== What is being asked ==
Word for word, set down every line of the entries below from the line with "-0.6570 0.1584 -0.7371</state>" to the line with "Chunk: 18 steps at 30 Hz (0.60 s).", including both, and no other line.

== Extracted records ==
************
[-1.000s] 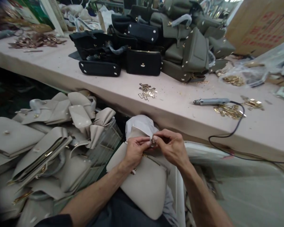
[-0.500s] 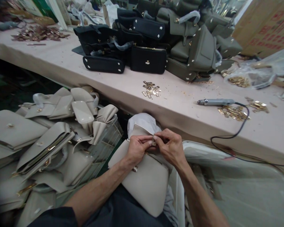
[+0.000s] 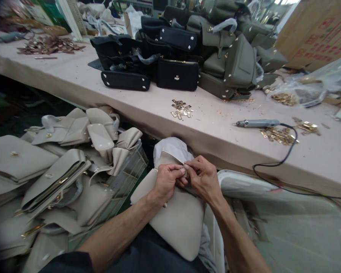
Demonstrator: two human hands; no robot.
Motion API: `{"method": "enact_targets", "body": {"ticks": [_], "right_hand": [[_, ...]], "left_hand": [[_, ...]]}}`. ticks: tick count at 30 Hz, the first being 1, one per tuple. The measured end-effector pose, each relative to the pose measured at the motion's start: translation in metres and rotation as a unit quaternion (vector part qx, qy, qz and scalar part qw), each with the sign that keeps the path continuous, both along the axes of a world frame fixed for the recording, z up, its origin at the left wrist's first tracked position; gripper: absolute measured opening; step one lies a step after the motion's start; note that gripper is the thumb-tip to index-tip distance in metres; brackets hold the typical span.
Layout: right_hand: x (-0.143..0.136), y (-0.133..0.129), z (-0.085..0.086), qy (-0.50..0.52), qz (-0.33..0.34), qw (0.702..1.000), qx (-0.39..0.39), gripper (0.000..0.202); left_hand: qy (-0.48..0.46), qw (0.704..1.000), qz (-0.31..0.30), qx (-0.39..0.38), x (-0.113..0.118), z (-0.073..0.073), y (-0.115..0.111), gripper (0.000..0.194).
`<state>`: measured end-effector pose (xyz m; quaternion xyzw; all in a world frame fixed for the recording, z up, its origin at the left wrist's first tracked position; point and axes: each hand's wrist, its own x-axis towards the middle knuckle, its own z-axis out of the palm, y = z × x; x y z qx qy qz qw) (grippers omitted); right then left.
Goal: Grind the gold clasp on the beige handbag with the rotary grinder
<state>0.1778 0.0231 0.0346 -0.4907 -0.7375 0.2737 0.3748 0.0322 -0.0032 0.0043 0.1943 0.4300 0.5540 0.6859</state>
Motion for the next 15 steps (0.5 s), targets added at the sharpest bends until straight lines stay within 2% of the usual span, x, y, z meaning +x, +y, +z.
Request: {"method": "enact_targets", "body": {"ticks": [4, 7, 12, 15], "right_hand": [[0.001, -0.010, 0.015, -0.044, 0.099, 0.985, 0.131, 0.021], [0.004, -0.010, 0.015, -0.106, 0.162, 0.959, 0.205, 0.033], [0.010, -0.002, 0.006, -0.152, 0.185, 0.927, 0.289, 0.044], [0.011, 0.002, 0.007, -0.128, 0.183, 0.932, 0.287, 0.039]], "left_hand": [[0.008, 1.000, 0.027, 0.002, 0.003, 0.003, 0.000, 0.028], [0.009, 1.000, 0.024, -0.011, 0.003, 0.007, 0.001, 0.022], [-0.011, 0.999, 0.042, -0.016, 0.003, 0.015, 0.006, 0.012], [-0.022, 0.999, 0.017, -0.024, 0.002, 0.021, 0.005, 0.015]]}}
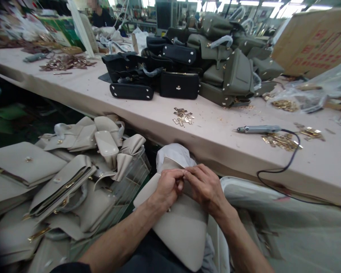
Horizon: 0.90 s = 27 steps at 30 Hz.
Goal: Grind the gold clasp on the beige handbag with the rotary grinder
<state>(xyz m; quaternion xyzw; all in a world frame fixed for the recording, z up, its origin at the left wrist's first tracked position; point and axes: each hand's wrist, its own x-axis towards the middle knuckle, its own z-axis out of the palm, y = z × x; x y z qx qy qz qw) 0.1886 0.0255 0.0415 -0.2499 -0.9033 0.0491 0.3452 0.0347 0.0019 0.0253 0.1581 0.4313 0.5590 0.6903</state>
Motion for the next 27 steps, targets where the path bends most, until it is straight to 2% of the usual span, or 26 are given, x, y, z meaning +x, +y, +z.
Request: {"method": "enact_targets", "body": {"ticks": [2, 3, 6, 7, 8, 10, 12, 15, 18, 27], "right_hand": [[0.000, 0.003, 0.005, 0.048, -0.008, 0.998, -0.031, 0.031], [-0.001, 0.004, 0.009, 0.075, -0.019, 0.995, -0.058, 0.026], [-0.002, 0.007, 0.021, 0.141, -0.058, 0.974, -0.167, 0.012], [-0.003, 0.008, 0.024, 0.155, -0.070, 0.964, -0.205, 0.010], [-0.004, 0.009, 0.025, 0.169, -0.080, 0.952, -0.241, 0.011], [-0.005, 0.012, 0.025, 0.195, -0.095, 0.928, -0.303, 0.016], [-0.006, 0.017, 0.020, 0.224, -0.109, 0.901, -0.356, 0.022], [-0.004, 0.023, 0.009, 0.261, -0.115, 0.861, -0.420, 0.031], [0.000, 0.027, 0.003, 0.269, -0.112, 0.840, -0.457, 0.036], [0.003, 0.032, -0.003, 0.240, -0.170, 0.841, -0.453, 0.027]], "left_hand": [[0.041, 0.999, -0.022, 0.004, -0.001, 0.003, -0.003, 0.021], [0.087, 0.996, -0.013, 0.015, -0.002, 0.005, -0.005, 0.022], [0.246, 0.963, 0.065, 0.094, -0.006, 0.011, -0.010, 0.027], [0.267, 0.953, 0.069, 0.128, -0.008, 0.012, -0.010, 0.033], [0.266, 0.950, 0.045, 0.160, -0.009, 0.014, -0.009, 0.038], [0.224, 0.951, -0.048, 0.207, -0.010, 0.014, -0.004, 0.041], [0.183, 0.954, -0.104, 0.214, -0.008, 0.011, 0.003, 0.039], [0.171, 0.965, -0.078, 0.185, -0.001, 0.003, 0.010, 0.037], [0.172, 0.970, -0.057, 0.163, 0.006, -0.003, 0.012, 0.036], [0.197, 0.968, -0.044, 0.146, 0.018, -0.005, 0.014, 0.035]]}}
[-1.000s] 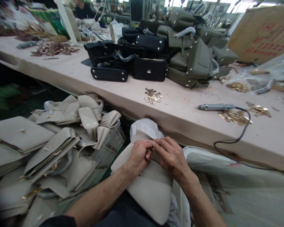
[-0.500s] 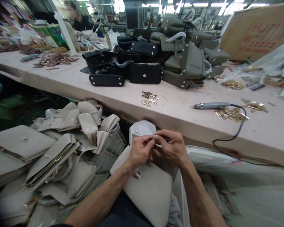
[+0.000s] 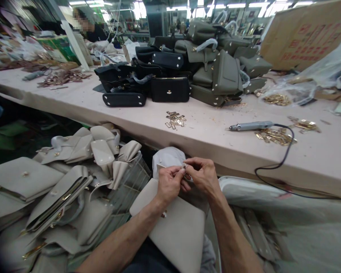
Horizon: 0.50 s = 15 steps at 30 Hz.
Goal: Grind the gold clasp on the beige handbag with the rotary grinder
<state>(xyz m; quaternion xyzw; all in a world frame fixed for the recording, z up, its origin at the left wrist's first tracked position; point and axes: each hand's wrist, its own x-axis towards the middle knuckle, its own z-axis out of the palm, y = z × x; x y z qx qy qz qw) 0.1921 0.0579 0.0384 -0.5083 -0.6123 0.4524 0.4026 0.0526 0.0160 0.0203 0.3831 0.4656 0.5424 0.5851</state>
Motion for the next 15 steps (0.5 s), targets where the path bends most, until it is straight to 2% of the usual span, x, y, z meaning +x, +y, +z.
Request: {"method": "enact_targets", "body": {"ticks": [2, 5, 7, 12, 15], "right_hand": [[-0.001, 0.002, -0.002, -0.006, -0.007, 1.000, -0.004, 0.029], [0.000, 0.005, -0.003, 0.014, 0.017, 1.000, -0.008, 0.039], [0.002, 0.006, -0.004, 0.040, 0.029, 0.999, -0.011, 0.038], [0.009, 0.010, -0.010, 0.077, 0.012, 0.997, -0.023, 0.038], [0.011, 0.012, -0.013, 0.084, 0.024, 0.996, -0.028, 0.036]], "left_hand": [[0.004, 1.000, 0.005, -0.003, 0.003, -0.001, 0.001, 0.034], [0.003, 1.000, 0.014, -0.001, 0.005, -0.004, 0.003, 0.033], [-0.003, 1.000, 0.019, -0.001, 0.005, -0.006, 0.005, 0.032], [-0.058, 0.997, -0.045, -0.002, 0.002, -0.008, 0.009, 0.032], [-0.070, 0.996, -0.050, -0.009, 0.001, -0.008, 0.009, 0.038]]}}
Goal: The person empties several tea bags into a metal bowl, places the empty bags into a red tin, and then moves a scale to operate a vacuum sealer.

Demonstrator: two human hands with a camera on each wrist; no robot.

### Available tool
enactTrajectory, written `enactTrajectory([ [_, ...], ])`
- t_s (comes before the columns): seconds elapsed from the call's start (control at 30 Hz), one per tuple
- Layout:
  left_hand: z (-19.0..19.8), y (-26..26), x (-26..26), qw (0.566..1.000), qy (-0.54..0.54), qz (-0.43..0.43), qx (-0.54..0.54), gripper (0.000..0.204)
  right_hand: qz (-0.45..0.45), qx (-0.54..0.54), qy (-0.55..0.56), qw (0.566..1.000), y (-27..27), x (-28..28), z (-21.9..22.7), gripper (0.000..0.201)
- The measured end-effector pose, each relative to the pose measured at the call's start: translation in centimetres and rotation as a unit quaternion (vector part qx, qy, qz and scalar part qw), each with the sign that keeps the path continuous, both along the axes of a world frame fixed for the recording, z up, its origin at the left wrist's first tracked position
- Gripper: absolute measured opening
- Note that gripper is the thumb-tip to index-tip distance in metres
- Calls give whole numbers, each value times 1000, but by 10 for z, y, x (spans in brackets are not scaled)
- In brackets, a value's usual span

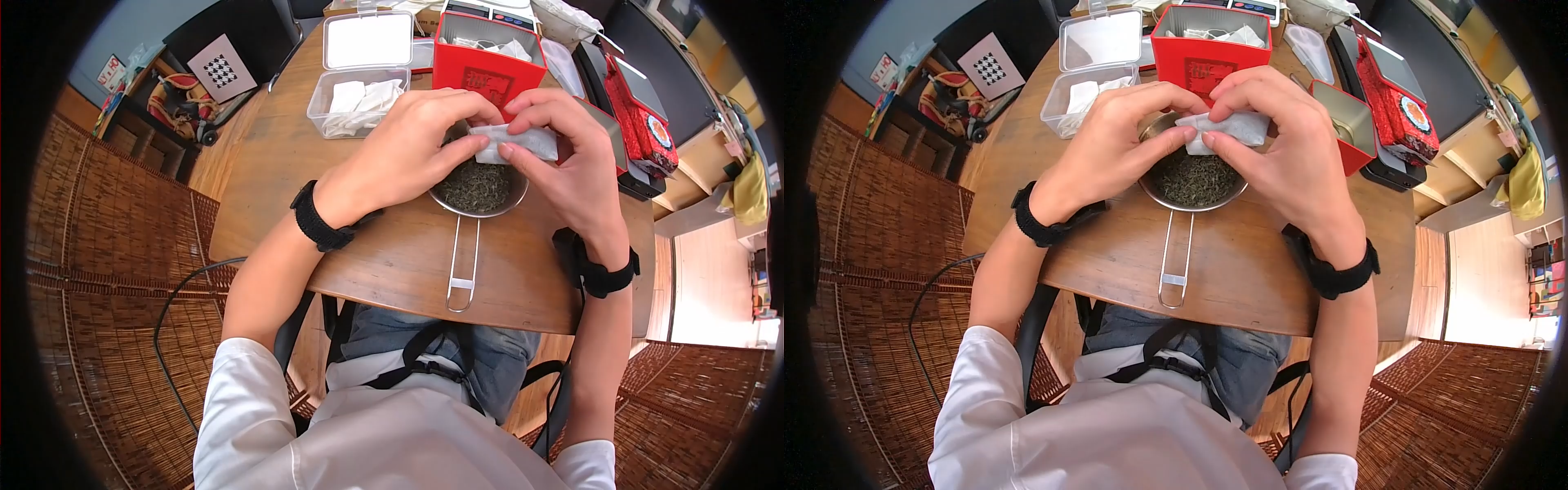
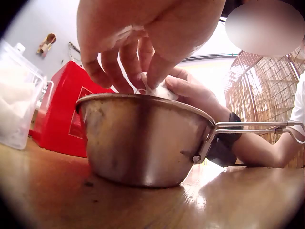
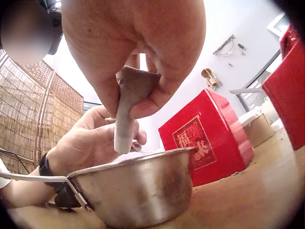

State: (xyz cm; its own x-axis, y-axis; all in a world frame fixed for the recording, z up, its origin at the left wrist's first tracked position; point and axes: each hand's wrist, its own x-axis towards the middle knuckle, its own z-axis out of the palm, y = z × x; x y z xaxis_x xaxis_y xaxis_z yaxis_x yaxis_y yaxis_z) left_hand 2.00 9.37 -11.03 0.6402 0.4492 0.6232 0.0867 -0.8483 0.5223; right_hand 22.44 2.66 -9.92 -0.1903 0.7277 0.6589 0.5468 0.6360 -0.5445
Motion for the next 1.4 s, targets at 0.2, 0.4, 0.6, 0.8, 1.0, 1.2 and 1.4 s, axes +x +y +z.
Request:
enactTrajectory([
  [0.2,3,0,-2,1000,-8,2,-19,19,38,-26,127,991,-1,-2,3,33],
  [0.4,4,0,-2,999,3,1,-41,20,51,-54,173,982,-3,-3,3,36],
  [0.6,2,2,-2,999,4,-4,-33,28,35,-66,158,985,-5,-1,5,31],
  [0.8,1,7,-3,998,-15,0,-56,32,20,-69,158,985,-5,3,5,28],
  [1.0,2,5,-3,998,-8,-7,-55,33,-1,-67,165,984,-5,3,6,28],
  [1.2,3,5,-3,998,-4,-8,-58,31,-8,-65,144,987,-3,5,4,24],
  [1.4,3,3,-2,1000,-5,-21,-17,29,-21,-38,134,990,-1,0,3,24],
])
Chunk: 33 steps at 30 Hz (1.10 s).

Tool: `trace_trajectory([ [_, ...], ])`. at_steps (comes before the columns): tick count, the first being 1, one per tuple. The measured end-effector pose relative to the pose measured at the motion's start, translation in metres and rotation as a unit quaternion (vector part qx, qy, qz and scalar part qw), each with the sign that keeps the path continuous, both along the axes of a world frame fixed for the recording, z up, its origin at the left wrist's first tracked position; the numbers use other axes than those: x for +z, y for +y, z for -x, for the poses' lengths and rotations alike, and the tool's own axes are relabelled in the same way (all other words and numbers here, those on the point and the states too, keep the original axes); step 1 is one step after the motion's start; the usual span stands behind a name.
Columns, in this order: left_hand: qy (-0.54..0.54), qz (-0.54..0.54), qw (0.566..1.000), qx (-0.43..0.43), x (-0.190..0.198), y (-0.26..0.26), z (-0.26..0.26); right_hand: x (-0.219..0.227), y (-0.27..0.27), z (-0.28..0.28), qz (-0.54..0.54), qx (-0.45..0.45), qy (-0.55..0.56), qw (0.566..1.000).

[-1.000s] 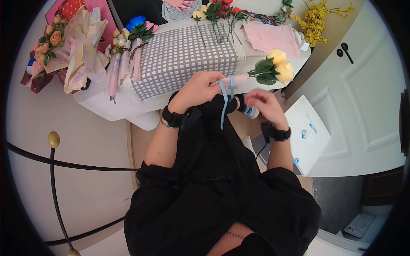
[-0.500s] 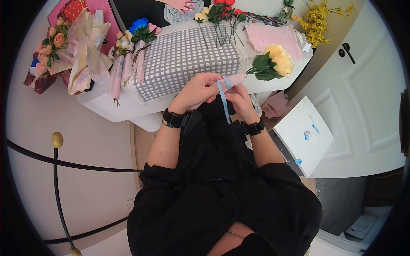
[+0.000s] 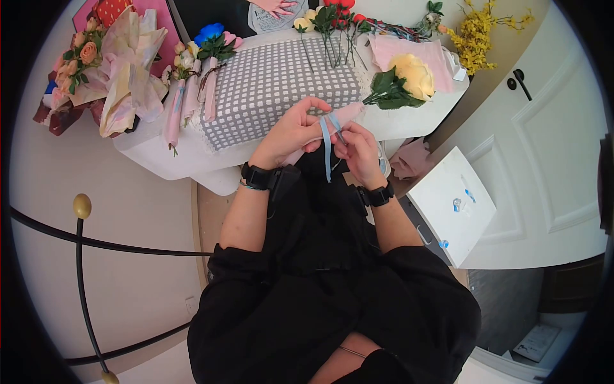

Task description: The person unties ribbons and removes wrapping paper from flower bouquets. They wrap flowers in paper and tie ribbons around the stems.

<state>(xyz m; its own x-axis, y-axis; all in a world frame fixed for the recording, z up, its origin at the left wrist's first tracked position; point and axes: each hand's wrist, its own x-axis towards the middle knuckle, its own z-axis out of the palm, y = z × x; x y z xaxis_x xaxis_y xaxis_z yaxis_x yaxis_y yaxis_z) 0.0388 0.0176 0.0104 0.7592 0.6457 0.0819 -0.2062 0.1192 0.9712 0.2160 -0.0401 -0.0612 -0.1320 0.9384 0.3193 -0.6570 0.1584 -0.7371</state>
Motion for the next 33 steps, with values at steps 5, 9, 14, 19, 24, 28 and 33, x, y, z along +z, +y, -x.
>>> trace_trajectory([
  [5, -0.011, 0.009, 0.999, 0.031, -0.009, 0.003, -0.002, 0.013, -0.015, 0.012, -0.063, -0.256, -0.432, 0.862],
  [9, 0.013, -0.029, 0.997, 0.075, -0.007, -0.001, -0.009, 0.025, -0.023, 0.025, -0.109, -0.250, -0.473, 0.837],
  [14, 0.049, -0.024, 0.994, 0.098, -0.007, -0.004, -0.010, 0.025, -0.029, 0.018, -0.017, -0.148, -0.407, 0.901],
  [19, 0.037, 0.067, 0.993, 0.090, -0.012, 0.005, -0.008, 0.019, -0.022, 0.011, 0.091, -0.081, -0.213, 0.970],
  [24, 0.062, -0.027, 0.983, 0.169, -0.022, 0.010, -0.018, 0.041, 0.016, 0.004, 0.129, -0.034, -0.179, 0.975],
  [28, 0.034, -0.036, 0.969, 0.243, -0.027, 0.040, -0.022, 0.069, 0.061, 0.011, 0.159, 0.015, -0.195, 0.968],
  [33, -0.012, 0.001, 0.948, 0.317, -0.018, 0.109, -0.010, 0.090, 0.110, 0.025, 0.141, -0.025, -0.154, 0.978],
])
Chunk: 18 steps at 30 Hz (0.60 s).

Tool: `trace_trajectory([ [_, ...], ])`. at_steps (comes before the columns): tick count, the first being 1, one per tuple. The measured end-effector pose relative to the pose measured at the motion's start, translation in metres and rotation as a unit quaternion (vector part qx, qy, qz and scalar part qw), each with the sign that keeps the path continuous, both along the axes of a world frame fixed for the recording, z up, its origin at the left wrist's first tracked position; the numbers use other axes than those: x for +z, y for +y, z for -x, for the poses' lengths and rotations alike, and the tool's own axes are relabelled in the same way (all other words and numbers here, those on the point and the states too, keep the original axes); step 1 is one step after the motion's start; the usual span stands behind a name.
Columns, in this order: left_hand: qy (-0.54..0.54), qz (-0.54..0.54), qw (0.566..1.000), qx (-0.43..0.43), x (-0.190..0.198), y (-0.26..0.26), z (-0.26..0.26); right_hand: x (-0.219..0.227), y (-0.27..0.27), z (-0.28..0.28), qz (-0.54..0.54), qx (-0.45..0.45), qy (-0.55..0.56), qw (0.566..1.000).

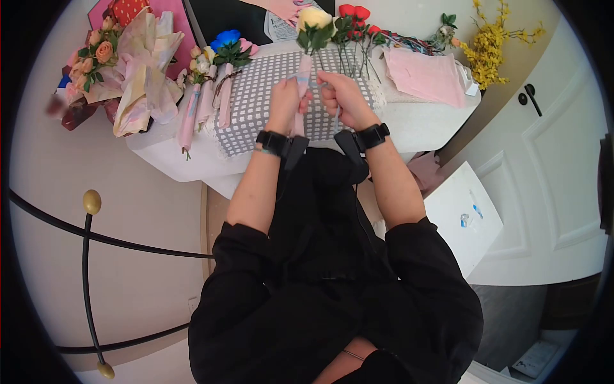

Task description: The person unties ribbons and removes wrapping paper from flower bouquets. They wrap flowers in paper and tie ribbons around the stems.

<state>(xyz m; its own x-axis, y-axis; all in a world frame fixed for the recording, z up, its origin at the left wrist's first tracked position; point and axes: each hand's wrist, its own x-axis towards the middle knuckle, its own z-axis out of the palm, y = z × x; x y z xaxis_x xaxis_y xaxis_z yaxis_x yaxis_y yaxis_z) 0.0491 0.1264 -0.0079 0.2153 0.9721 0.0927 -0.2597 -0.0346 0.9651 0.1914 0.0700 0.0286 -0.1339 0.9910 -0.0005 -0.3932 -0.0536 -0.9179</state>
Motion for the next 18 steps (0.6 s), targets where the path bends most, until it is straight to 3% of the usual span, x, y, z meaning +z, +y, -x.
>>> trace_trajectory([
  [5, 0.079, 0.017, 0.991, 0.103, 0.000, 0.023, 0.005, -0.028, 0.028, -0.006, 0.045, -0.009, 0.069, 0.997],
  [10, 0.071, 0.016, 0.990, 0.118, -0.015, 0.025, 0.004, -0.057, 0.020, -0.011, 0.063, -0.046, 0.089, 0.993],
  [12, 0.229, -0.057, 0.953, 0.189, -0.012, 0.022, 0.003, -0.053, 0.013, -0.012, 0.049, -0.042, 0.067, 0.996],
  [14, 0.281, -0.109, 0.934, 0.192, -0.010, 0.020, 0.005, -0.045, 0.009, -0.014, 0.000, -0.053, -0.179, 0.982],
  [15, 0.329, -0.157, 0.911, 0.194, -0.010, 0.018, 0.005, -0.050, 0.012, -0.015, 0.001, -0.055, -0.177, 0.983],
  [17, 0.344, -0.151, 0.907, 0.191, -0.009, 0.013, 0.003, -0.052, 0.016, -0.014, -0.176, -0.076, -0.367, 0.910],
  [18, 0.358, -0.143, 0.903, 0.191, -0.007, 0.011, 0.002, -0.047, 0.013, -0.014, -0.176, -0.077, -0.367, 0.910],
])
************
== Written reply ==
<state>(xyz m; its own x-axis, y-axis; all in a world frame fixed for the recording, z up, its origin at the left wrist's first tracked position; point and axes: each hand's wrist, its own x-axis towards the middle knuckle, its own z-axis out of the palm, y = z × x; x y z xaxis_x xaxis_y xaxis_z yaxis_x yaxis_y yaxis_z) 0.0388 0.0176 0.0104 0.7592 0.6457 0.0819 -0.2062 0.1192 0.9712 0.2160 -0.0401 -0.0612 -0.1320 0.9384 0.3193 -0.6570 0.1584 -0.7371</state>
Motion for the next 33 steps, with values at steps 5, 9, 14, 19, 24, 28 and 33, x, y, z along +z, +y, -x.
>>> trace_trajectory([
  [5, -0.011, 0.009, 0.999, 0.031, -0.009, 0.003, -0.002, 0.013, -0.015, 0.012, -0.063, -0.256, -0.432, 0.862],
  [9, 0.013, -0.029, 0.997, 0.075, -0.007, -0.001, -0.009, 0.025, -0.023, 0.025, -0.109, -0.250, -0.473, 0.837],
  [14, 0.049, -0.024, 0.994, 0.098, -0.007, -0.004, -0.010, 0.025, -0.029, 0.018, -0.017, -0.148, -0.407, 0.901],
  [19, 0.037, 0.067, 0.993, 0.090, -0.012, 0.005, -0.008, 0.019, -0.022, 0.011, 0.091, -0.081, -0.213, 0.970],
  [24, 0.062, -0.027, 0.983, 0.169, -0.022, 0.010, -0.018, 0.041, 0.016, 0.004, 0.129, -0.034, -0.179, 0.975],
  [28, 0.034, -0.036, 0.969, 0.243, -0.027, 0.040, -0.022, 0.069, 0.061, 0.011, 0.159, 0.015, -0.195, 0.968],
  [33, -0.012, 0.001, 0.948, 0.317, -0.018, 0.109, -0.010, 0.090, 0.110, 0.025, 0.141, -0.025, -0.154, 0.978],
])
Chunk: 18 steps at 30 Hz (0.60 s).

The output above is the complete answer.